Respiro fundo e ponho as mãos no rosto, tentando fazer a minha vista parar de tremer. Viviane faz movimentos circulares com uma mão nas minhas costas e a outra apoiada no meu ombro, quando ela se afasta eu me levanto.

Vou devagar até a grande janela oval, dando vista ao jardim da rainha. Merlin está lá embaixo conversando com o príncipe Galdor… ou discutindo. Viviane vem até mim com uma xícara de chá, eu pego e juntas assistimos como o príncipe elfo grita. Tento ler os lábios dele, mas está muito longe. Porém, é mais que visível os gestos que ele faz. Viviane diz:

— Quem diria… pelo visto esse príncipe não é santo…

— Merlin disse que ele tentou matá-lo uma vez, agora ele tem a motivação perfeita — respondo.

Viramos quando ouvimos a porta abrir e fechar. Morgana entra exausta, ela tira a tiara da cabeça e isso assanha um pouco o seu cabelo. Ela se aproxima de nós e olhamos para eles dois. Ela pergunta:

— Onde está o Candeeiro Encantado?

— Merlin pediu que eu pusesse onde ele não saiba onde está — Viviane responde —, por isso entreguei a alguns conhecidos do mar. Ele fez um mapa que pudesse acompanhar o Candeeiro Encantado, mas me garantiu que não o olharia.

— Por que ele pediu para você esconder o candeeiro? — pergunto — É a profecia dele no final das contas.

Vemos ele entregar um pergaminho para Galdor e pela forma que o príncipe a abre, só pode ser o mapa. Morgana cruza os braços e inclina a cabeça, ela coça o queixo em seguida, inquieta por não estar ouvindo a conversa. Ela me responde:

— Acho que ele tem medo de se arrepender pelo que fez ao povo do Galdor.
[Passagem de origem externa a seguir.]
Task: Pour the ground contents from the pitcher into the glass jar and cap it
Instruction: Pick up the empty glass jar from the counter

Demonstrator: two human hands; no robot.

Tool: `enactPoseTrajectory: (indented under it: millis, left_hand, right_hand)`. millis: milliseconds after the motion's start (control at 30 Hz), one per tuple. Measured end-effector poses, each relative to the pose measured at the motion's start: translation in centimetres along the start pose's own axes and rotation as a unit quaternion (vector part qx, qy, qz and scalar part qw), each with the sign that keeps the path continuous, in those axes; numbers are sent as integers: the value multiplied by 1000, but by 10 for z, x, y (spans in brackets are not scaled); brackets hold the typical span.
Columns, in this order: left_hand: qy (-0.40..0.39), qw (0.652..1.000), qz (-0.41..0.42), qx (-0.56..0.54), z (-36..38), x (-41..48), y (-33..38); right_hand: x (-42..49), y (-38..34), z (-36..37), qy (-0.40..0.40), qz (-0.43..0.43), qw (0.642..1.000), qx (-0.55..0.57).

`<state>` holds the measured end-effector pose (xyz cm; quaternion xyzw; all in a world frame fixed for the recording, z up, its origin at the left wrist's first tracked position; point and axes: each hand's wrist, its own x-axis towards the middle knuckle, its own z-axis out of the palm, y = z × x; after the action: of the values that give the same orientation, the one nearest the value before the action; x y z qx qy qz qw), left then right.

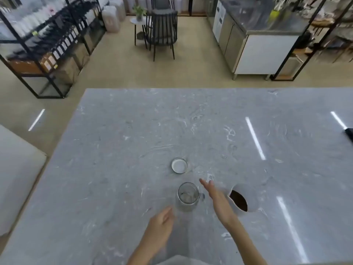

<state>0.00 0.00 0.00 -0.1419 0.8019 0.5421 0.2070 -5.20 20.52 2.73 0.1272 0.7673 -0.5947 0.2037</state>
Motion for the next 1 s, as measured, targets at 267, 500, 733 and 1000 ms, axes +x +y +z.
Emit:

Estive conversando com meu irmão, impedi que Merlin fosse acusado de Alta Traição contra a coroa de Alfheim e a Távola Redonda.

Viviane puxa o ar, boquiaberta. Ela diz:

— Ele pode fazer isso? Pelo menos eles podem se acer…

O príncipe dá um soco no rosto de Merlin, que cai no chão. Galdor apenas dá as costas e se afasta. Viviane completa o que dizia:

— É, deixa para lá. Isso aí já era.

Eu beberico o chá e me viro para o nosso quadro. Somos imponentes, uma equipe. Talvez Merlin tenha visto na minha descendência uma salvação porque eu sou mais poderosa que ele, fui eu quem lançou a maldição… talvez não haja escolha, só acreditar nas profecias dele. Então eu respondo:

— Não se preocupem com eles, meninas. Ouviram o que Merlin disse na sala do trono ontem, o príncipe elfo e o mestre mago sempre se encontram.